● **Task details**: In full and without alteration, write out the records.
======== Source information ========
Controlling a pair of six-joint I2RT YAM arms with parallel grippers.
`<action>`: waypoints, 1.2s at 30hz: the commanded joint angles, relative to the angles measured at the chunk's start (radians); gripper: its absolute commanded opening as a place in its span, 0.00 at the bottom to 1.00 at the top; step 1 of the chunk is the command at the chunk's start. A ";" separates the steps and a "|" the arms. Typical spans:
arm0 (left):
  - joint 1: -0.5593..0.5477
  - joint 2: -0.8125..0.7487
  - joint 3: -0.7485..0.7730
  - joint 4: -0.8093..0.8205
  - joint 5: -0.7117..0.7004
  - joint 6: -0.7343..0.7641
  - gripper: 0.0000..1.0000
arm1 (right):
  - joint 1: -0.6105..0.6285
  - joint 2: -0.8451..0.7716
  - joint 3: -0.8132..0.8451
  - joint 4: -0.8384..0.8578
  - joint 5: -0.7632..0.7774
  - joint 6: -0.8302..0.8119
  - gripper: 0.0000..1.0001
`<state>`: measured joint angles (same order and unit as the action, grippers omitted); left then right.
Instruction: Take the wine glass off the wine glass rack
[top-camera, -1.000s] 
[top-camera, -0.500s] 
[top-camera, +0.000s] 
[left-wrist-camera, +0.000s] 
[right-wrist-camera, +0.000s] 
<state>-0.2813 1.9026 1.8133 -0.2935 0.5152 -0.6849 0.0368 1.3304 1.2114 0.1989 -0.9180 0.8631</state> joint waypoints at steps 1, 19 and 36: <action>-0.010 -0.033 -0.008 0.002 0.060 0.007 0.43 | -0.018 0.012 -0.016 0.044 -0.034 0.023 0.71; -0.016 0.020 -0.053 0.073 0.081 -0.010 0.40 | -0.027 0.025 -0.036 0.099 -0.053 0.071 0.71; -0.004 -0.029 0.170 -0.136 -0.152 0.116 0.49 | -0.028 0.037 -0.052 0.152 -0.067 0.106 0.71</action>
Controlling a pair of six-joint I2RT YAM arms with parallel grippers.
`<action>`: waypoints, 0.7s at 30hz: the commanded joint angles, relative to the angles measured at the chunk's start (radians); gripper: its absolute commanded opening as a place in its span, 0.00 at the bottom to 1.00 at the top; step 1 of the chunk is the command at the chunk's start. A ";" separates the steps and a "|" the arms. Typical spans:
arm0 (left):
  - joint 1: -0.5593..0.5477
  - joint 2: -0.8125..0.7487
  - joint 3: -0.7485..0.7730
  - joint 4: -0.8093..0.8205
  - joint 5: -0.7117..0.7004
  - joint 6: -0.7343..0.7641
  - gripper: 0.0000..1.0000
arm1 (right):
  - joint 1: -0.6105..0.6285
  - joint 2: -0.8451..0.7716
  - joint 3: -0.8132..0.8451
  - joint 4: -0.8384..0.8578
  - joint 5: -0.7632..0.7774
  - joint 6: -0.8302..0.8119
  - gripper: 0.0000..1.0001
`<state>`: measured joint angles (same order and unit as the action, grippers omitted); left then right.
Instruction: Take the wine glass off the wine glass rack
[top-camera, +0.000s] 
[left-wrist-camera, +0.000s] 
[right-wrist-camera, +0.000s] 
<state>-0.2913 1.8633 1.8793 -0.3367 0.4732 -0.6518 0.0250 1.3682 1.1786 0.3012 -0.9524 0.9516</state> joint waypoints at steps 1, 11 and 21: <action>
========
● **Task answer**:
Controlling a pair of six-joint I2RT YAM arms with parallel grippers.
`<action>`: waypoints, 1.2s at 30hz: the commanded joint angles, relative to the angles measured at the chunk's start (radians); gripper: its absolute commanded opening as a place in its span, 0.00 at the bottom to 1.00 at the top; step 1 of the chunk is the command at the chunk's start. A ";" separates the steps and a "|" the arms. Typical spans:
arm0 (left):
  - joint 1: -0.5593..0.5477
  - joint 2: -0.8125..0.7487
  - joint 3: -0.7485..0.7730
  - joint 4: -0.8093..0.8205
  - joint 5: -0.7117..0.7004
  - joint 6: -0.7343..0.7641
  - gripper: 0.0000..1.0000
arm1 (right):
  - joint 1: -0.6105..0.6285
  - joint 2: -0.8451..0.7716
  - joint 3: -0.8132..0.8451
  - joint 4: -0.8384..0.8578
  - joint 5: -0.7632..0.7774
  - joint 6: -0.8302..0.8119
  - gripper: 0.0000..1.0001
`<state>`: measured joint angles (same order and unit as the action, grippers omitted); left then right.
Instruction: Take the wine glass off the wine glass rack
[top-camera, -1.000s] 
[top-camera, -0.500s] 
[top-camera, +0.000s] 
[left-wrist-camera, +0.000s] 
[right-wrist-camera, +0.000s] 
<state>-0.2813 1.9026 1.8133 -0.2935 0.5152 -0.6849 0.0368 1.3304 1.2114 0.1989 -0.9180 0.8631</state> joint waypoints at steps 1, 19 and 36: <action>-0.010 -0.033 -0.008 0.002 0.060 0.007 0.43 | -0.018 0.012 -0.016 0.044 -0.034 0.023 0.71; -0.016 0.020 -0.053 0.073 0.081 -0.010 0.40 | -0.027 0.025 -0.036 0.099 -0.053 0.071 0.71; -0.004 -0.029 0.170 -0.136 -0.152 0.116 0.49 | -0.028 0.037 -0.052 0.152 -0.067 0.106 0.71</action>
Controlling a pair of six-joint I2RT YAM arms with parallel grippers.
`<action>`: waypoints, 0.7s at 30hz: the commanded joint angles, relative to the angles measured at the chunk's start (radians); gripper: its absolute commanded opening as a place in its span, 0.00 at the bottom to 1.00 at the top; step 1 of the chunk is the command at the chunk's start. A ";" separates the steps and a "|" the arms. Typical spans:
arm0 (left):
  - joint 1: -0.5593..0.5477
  - joint 2: -0.8125..0.7487
  - joint 3: -0.7485..0.7730
  - joint 4: -0.8093..0.8205
  - joint 5: -0.7117..0.7004
  - joint 6: -0.7343..0.7641
  - gripper: 0.0000..1.0000
arm1 (right):
  - joint 1: -0.6105..0.6285
  - joint 2: -0.8451..0.7716
  - joint 3: -0.8132..0.8451
  - joint 4: -0.8384..0.8578
  - joint 5: -0.7632..0.7774
  - joint 6: -0.8302..0.8119
  - gripper: 0.0000..1.0001
`<state>`: measured joint angles (same order and unit as the action, grippers omitted); left then right.
Instruction: Take the wine glass off the wine glass rack
[top-camera, +0.000s] 
[left-wrist-camera, +0.000s] 
[right-wrist-camera, +0.000s] 
<state>-0.2913 1.8633 1.8793 -0.3367 0.4732 -0.6518 0.0250 1.3682 1.1786 0.3012 -0.9524 0.9516</state> joint waypoints at steps 1, 11 and 21: <action>

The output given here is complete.